[INSTRUCTIONS TO FOLLOW]: Your output should be the exact lines from the start of the data through the line containing "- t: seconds", with no pictures.
'''
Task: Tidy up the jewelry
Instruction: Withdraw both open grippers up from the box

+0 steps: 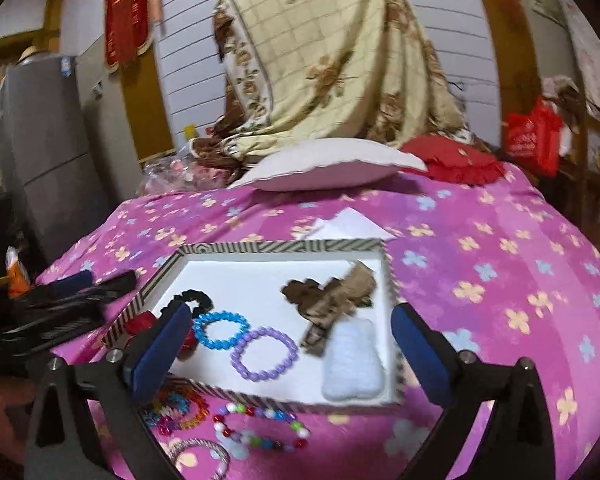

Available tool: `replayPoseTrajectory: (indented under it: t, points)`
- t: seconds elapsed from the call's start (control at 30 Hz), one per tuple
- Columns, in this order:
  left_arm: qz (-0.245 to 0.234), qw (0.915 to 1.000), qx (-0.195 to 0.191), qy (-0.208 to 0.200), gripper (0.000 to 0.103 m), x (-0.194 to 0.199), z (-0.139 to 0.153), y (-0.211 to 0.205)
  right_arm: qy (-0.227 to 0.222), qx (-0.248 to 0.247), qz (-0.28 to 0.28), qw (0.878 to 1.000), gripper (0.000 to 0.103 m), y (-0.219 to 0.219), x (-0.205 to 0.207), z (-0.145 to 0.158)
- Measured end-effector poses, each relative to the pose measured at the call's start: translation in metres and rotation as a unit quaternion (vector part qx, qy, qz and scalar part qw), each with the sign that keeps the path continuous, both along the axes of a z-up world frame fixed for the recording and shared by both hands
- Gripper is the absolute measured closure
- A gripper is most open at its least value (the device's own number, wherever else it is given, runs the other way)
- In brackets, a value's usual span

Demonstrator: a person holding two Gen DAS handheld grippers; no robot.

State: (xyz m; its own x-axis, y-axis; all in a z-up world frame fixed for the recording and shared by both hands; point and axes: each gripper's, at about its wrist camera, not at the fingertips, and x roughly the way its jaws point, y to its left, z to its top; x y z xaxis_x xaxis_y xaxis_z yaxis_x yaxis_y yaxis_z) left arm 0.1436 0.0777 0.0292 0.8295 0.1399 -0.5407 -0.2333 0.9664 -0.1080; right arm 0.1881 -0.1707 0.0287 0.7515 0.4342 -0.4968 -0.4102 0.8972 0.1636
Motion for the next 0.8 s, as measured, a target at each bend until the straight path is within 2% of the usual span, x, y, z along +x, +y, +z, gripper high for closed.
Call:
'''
[EXERCISE SOLUTION]:
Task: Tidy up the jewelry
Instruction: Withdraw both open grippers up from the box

+0 steps: 

Available tool: `replayPoseTrajectory: (indented under it: t, points)`
- t: seconds elapsed from the call's start (control at 30 Hz), one per tuple

This exercise has nothing more to it.